_DIRECTIONS FOR THIS TASK_: Print the line containing "(145, 161): 1.40" and every line after it exactly as written, through the end of the records.

_DATA SECTION_:

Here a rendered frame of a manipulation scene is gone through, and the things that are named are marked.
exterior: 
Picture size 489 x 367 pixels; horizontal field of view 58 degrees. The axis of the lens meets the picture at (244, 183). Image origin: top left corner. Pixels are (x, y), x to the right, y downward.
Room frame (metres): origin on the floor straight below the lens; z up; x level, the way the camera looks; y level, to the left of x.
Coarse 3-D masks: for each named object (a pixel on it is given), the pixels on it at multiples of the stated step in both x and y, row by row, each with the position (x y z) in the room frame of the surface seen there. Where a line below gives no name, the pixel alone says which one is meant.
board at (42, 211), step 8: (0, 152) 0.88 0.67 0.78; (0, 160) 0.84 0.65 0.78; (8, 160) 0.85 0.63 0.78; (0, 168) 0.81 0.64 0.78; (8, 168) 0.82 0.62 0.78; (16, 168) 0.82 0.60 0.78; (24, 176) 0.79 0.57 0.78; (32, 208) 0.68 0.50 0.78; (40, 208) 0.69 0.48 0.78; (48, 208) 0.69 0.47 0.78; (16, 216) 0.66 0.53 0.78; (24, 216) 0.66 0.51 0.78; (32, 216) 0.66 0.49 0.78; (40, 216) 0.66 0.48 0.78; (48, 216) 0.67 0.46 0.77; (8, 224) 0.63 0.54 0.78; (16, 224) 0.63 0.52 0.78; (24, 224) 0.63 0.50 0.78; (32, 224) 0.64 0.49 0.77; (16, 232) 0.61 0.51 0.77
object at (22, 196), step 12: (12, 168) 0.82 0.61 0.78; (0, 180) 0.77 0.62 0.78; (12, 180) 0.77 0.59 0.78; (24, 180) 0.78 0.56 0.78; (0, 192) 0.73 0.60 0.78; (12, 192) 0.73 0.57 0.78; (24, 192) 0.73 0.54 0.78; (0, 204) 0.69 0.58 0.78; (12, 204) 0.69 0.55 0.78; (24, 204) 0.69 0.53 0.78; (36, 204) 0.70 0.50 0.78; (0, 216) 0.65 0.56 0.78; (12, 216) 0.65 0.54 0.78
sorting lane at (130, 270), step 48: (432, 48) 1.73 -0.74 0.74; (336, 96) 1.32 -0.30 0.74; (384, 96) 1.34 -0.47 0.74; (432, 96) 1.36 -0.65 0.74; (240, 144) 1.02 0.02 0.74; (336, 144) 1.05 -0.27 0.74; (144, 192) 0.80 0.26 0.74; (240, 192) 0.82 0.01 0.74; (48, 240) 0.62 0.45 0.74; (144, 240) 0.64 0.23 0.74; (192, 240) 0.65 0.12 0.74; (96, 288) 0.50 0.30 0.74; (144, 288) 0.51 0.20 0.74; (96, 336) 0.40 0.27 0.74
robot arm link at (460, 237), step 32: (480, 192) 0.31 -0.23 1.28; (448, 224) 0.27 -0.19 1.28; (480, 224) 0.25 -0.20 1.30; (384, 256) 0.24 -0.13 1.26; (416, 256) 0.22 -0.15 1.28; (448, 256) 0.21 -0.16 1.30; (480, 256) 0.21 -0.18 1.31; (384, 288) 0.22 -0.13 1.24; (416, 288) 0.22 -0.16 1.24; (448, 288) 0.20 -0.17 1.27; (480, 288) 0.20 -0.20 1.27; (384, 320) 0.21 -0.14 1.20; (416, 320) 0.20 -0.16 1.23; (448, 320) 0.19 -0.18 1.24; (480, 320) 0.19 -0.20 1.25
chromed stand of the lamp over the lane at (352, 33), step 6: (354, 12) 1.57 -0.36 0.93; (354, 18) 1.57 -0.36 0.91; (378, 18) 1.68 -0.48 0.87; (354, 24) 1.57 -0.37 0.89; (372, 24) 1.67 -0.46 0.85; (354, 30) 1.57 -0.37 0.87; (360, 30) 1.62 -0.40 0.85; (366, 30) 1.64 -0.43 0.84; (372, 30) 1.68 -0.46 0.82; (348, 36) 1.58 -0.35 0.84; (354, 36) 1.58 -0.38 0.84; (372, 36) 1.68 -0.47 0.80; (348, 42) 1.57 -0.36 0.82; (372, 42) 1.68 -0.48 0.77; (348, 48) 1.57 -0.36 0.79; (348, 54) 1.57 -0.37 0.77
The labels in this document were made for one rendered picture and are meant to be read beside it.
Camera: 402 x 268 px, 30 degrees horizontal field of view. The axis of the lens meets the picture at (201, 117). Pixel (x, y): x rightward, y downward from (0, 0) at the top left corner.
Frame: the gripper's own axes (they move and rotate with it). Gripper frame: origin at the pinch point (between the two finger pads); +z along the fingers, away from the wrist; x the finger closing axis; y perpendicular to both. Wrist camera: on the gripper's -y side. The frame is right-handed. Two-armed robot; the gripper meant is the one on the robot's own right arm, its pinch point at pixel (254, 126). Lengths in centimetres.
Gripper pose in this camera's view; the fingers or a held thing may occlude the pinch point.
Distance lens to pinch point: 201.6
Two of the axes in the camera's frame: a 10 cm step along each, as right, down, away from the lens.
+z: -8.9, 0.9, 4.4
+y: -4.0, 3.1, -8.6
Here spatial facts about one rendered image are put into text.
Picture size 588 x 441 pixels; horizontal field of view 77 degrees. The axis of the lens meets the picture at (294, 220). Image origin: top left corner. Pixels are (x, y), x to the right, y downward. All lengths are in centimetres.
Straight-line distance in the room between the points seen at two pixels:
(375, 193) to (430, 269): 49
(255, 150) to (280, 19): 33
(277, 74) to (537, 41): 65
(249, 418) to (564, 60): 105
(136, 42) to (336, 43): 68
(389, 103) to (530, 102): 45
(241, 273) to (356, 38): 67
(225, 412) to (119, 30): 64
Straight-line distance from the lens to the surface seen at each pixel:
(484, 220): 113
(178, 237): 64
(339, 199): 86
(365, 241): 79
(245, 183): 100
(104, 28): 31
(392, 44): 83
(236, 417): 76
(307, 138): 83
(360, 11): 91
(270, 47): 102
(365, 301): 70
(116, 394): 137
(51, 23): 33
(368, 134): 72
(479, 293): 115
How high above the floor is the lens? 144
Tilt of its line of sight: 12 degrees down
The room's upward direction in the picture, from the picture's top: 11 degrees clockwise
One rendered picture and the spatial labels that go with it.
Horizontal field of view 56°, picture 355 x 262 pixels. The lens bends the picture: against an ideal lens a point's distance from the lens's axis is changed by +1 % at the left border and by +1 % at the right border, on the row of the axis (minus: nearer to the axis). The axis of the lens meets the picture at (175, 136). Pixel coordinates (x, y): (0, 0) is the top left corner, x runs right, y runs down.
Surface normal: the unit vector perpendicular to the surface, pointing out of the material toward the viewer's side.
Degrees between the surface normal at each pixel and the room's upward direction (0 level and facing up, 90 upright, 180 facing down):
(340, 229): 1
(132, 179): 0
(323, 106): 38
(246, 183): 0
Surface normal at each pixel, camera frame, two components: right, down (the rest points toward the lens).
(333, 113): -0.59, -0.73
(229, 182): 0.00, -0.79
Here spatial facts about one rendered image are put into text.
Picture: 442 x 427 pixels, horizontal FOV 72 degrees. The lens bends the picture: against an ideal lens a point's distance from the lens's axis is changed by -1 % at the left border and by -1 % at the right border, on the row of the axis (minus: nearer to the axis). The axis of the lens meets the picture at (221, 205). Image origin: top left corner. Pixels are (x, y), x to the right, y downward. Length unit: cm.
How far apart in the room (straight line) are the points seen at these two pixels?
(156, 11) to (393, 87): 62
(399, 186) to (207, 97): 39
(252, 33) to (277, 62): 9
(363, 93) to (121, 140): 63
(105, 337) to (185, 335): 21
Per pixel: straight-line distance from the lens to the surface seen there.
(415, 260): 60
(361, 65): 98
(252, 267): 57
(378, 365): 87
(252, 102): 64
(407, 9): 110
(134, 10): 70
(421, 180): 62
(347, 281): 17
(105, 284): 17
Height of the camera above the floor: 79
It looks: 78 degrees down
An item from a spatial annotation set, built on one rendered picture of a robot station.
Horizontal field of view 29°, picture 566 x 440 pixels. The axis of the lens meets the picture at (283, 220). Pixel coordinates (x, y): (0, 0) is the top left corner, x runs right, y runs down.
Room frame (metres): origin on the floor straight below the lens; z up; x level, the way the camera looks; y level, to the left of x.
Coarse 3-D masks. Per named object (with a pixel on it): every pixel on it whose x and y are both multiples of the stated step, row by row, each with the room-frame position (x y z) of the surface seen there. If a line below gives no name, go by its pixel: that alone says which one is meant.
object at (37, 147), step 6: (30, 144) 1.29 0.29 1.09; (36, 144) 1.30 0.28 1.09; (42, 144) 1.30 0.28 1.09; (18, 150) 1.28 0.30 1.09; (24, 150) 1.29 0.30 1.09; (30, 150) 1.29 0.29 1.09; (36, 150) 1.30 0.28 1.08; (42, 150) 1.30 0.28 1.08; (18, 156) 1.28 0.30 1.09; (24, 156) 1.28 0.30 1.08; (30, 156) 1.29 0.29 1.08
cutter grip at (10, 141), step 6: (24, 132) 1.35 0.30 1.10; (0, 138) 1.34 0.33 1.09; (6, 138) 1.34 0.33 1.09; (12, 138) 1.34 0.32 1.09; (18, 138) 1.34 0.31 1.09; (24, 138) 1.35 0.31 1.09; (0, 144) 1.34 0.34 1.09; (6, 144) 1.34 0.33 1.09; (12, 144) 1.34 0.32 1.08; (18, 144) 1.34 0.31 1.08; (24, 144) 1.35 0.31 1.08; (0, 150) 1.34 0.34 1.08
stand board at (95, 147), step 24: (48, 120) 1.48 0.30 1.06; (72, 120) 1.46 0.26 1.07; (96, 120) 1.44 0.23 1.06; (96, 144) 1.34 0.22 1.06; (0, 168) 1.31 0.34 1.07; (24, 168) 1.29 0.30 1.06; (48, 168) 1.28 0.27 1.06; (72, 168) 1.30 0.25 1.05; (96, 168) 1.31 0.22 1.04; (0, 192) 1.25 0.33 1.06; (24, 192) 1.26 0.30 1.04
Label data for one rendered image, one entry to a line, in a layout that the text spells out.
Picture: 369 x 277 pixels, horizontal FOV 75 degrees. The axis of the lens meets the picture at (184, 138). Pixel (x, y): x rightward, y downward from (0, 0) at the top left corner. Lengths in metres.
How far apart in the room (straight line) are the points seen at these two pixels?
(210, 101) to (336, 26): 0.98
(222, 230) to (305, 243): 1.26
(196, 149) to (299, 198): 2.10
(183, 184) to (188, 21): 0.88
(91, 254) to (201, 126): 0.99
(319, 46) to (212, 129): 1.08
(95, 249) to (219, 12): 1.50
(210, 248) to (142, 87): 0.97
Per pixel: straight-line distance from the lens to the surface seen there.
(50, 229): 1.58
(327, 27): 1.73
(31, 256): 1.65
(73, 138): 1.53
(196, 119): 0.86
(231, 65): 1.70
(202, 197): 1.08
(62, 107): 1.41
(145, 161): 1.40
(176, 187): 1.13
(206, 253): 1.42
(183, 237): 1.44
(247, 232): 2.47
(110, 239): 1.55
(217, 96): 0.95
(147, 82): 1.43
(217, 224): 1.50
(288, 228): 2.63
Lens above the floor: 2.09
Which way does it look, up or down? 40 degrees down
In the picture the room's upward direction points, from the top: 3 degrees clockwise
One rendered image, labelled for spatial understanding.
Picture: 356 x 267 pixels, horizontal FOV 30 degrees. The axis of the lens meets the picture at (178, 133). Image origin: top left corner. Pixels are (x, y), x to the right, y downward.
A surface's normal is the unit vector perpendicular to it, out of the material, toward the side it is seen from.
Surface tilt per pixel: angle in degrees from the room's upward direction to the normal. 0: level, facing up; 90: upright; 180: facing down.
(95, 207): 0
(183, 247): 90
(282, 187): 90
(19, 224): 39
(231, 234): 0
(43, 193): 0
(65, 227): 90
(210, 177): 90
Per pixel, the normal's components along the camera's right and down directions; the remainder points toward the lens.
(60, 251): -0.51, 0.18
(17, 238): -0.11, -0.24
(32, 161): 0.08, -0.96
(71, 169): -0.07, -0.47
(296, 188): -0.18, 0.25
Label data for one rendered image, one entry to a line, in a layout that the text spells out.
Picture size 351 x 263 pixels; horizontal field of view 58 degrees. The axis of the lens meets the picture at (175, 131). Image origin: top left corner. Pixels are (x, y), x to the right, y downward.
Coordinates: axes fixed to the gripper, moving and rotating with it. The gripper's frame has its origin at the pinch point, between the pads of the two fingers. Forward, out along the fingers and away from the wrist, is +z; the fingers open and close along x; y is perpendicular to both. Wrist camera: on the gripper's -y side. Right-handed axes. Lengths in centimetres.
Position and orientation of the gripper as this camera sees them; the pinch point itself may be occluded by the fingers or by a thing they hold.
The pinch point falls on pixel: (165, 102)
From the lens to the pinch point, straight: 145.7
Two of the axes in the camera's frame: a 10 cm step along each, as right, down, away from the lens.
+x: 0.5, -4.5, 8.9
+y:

_RESPONSE TO THIS TASK_:
(145, 161): 1.40
(176, 187): 1.13
(206, 253): 1.42
(183, 237): 1.44
(247, 232): 2.47
(110, 239): 1.55
(217, 96): 0.95
(147, 82): 1.43
(217, 224): 1.50
(288, 228): 2.63
Lens above the floor: 2.09
Which way does it look, up or down? 40 degrees down
In the picture the room's upward direction points, from the top: 3 degrees clockwise
One rendered image, labelled for spatial understanding.
Picture: 356 x 267 pixels, horizontal FOV 30 degrees. The axis of the lens meets the picture at (178, 133). Image origin: top left corner. Pixels are (x, y), x to the right, y downward.
A surface's normal is the unit vector perpendicular to it, out of the material, toward the side it is seen from.
Surface tilt per pixel: angle in degrees from the room's upward direction to the normal. 0: level, facing up; 90: upright; 180: facing down.
(95, 207): 0
(183, 247): 90
(282, 187): 90
(19, 224): 39
(231, 234): 0
(43, 193): 0
(65, 227): 90
(210, 177): 90
Per pixel, the normal's components along the camera's right and down directions; the remainder points toward the lens.
(60, 251): -0.51, 0.18
(17, 238): -0.11, -0.24
(32, 161): 0.08, -0.96
(71, 169): -0.07, -0.47
(296, 188): -0.18, 0.25
Label data for one rendered image, one entry to a line, in a layout that the text spells out.
Picture size 351 x 263 pixels; horizontal field of view 58 degrees. The axis of the lens meets the picture at (175, 131). Image origin: top left corner. Pixels are (x, y), x to the right, y downward.
Coordinates: axes fixed to the gripper, moving and rotating with it. The gripper's frame has its origin at the pinch point, between the pads of the two fingers. Forward, out along the fingers and away from the wrist, is +z; the fingers open and close along x; y is perpendicular to both. Wrist camera: on the gripper's -y side. Right-handed axes. Lengths in centimetres.
Position and orientation of the gripper as this camera sees them; the pinch point itself may be occluded by the fingers or by a thing they hold.
The pinch point falls on pixel: (165, 102)
From the lens to the pinch point, straight: 145.7
Two of the axes in the camera's frame: a 10 cm step along each, as right, down, away from the lens.
+x: 0.5, -4.5, 8.9
+y:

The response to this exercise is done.